Guggenheim Museum Presents “Gillian Wearing: Wearing Masks”

2022-03-16

From November 5, 2021 through June 13, 2022, the Solomon R. Guggenheim Museum presents Gillian Wearing: Wearing Masks, the first retrospective of Wearing's work in North America. Featuring more than a hundred pieces, the exhibition traces the development of the British conceptual artist's practice from her earliest photographs and videos to her latest paintings and sculptures, all of which explore the performative nature of identity.

Gillian Wearing: Wearing Masks is organized by Jennifer Blessing, Senior Curator, Photography, and Nat Trotman, Curator, Performance and Media, with X Zhu-Nowell, Assistant Curator, and Ksenia Soboleva, Marica and Jan Vilcek Curatorial Fellow.

Gillian Wearing's profoundly empathetic and psychologically intense photographs, videos, sculptures, and paintings probe the tensions between self and society in an increasingly media-saturated world. Over her three-decade career, Wearing has focused equally on her own self-portraiture and on the depictions of others, testing the boundaries between the private and public, questioning fixed notions of identity, and frequently anticipating the cultural transformations wrought by social media. Throughout her works, masks serve as both literal props and metaphors for the performances each of us stage every day as individuals and as citizens.

For her landmark piece Signs that say what you want them to say and not Signs that say what someone else wants you to say (1992-93), Wearing photographed strangers holding placards with messages they wrote themselves. In so doing, she changed the terms of documentary street photography and performance art by giving voice to the subjects of her images. This series established Wearing's long-standing practice of engaging the public through classified ads, casting calls, or direct solicitation on the street in order to create platforms where people's often very personal stories could be shared with a wider audience.

Wearing has also repeatedly turned the camera on herself to examine the ways one's sense of self is established within familial, social, and historical contexts, especially in the aftermath of traumatic experience. Through her extensive interrogation of the self-portrait, she has pointedly expanded on Andy Warhol's notion that "everyone will be world-famous for 15 minutes," predicting the rise of selfie culture. In addition to performing versions of herself, she has engaged with images of people who are closely connected to her identity as a person and as an artist. In her photographic series Spiritual Family (2008-present), for instance, she employs silicon prosthetics, wigs, and lighting to disguise herself as pivotal figures from art history who have been foundational influences on her practice.

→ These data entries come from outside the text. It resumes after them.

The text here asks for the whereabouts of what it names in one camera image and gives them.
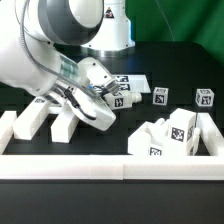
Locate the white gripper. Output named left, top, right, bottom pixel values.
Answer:
left=56, top=57, right=119, bottom=131

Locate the white chair seat part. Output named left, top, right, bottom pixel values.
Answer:
left=127, top=118, right=200, bottom=158

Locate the white chair back frame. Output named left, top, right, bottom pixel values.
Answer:
left=13, top=97, right=79, bottom=143

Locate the white marker sheet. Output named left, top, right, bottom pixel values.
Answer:
left=93, top=73, right=152, bottom=95

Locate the white U-shaped fence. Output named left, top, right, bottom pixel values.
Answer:
left=0, top=113, right=224, bottom=180

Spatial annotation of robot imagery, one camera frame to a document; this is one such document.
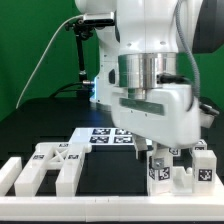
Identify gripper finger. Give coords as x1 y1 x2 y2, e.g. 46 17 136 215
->
133 134 148 160
152 143 173 169

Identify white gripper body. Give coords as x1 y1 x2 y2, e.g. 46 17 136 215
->
111 84 201 149

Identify white chair seat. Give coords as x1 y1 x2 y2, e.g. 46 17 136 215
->
146 165 219 198

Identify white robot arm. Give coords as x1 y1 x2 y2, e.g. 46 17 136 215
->
75 0 218 169

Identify white tagged cube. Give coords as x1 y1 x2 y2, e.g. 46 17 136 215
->
169 148 181 157
190 139 207 151

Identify white U-shaped fence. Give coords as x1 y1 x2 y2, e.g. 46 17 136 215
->
0 157 224 222

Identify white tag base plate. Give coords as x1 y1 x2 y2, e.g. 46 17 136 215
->
69 127 133 145

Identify black cables at base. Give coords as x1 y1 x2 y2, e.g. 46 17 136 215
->
48 79 96 99

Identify white chair back frame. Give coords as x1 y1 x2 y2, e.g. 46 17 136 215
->
14 142 92 197

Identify black camera stand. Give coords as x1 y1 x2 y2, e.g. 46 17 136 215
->
65 19 93 99

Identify grey camera on stand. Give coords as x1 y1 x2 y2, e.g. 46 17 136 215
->
83 12 115 27

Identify white camera cable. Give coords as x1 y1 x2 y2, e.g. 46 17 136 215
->
15 14 85 110

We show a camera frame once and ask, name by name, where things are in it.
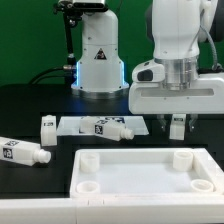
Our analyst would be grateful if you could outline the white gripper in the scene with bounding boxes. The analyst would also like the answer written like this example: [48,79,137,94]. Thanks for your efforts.
[129,74,224,132]

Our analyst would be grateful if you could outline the white desk top tray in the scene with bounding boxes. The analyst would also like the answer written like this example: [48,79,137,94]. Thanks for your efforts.
[70,148,224,198]

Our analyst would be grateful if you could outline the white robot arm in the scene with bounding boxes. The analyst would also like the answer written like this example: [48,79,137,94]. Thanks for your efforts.
[72,0,224,115]

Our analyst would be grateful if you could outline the white front fence bar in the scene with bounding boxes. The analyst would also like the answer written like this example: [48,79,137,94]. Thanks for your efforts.
[0,198,224,224]

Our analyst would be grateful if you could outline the black cable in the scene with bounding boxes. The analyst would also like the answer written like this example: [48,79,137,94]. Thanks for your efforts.
[29,65,78,85]

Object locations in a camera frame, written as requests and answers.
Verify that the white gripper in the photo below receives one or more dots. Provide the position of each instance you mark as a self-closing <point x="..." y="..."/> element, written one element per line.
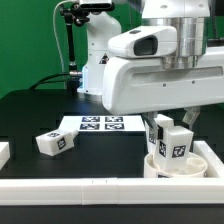
<point x="143" y="85"/>

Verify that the white round stool seat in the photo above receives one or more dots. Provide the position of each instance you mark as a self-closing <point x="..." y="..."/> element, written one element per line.
<point x="196" y="167"/>

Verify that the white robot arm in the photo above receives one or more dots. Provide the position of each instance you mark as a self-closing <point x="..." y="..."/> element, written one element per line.
<point x="166" y="63"/>

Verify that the white marker sheet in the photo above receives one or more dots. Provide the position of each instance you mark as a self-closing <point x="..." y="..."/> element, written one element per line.
<point x="103" y="123"/>

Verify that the white front border rail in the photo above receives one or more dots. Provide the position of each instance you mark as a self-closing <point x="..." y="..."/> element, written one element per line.
<point x="115" y="191"/>

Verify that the black camera stand pole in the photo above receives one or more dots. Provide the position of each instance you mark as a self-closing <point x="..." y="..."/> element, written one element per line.
<point x="74" y="15"/>

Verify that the white left border rail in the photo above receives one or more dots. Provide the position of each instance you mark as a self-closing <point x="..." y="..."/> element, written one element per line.
<point x="4" y="153"/>

Wearing has long been fascinated by the ways film and television can conjure worlds that, while completely fabricated, still carry real emotional weight. Since 1996 she has cast professional actors in her videos in addition to working with nonactors. Her interest in the methods and effects of dramatic acting extend naturally from her examinations into the everyday performance of public life. On stage, emotional authenticity can be scripted and rehearsed, and actors often redirect personal experiences to express a character's truth. At the same time, victims of trauma sometimes recount their stories as though reading a script. This paradoxical relationship between acted and actual reality underlies many of Wearing's works, including her video We Are Here (2014). Wearing set this film in the West Midlands of England, where she grew up, working in locations that were of personal significance to her and with local residents, who are cast as ghosts and deliver haunting monologues recounting their regrets, losses, and guilt. We Are Here screens through April 2, on Saturdays continuously from 12 to 5 pm in the museum's New Media Theater.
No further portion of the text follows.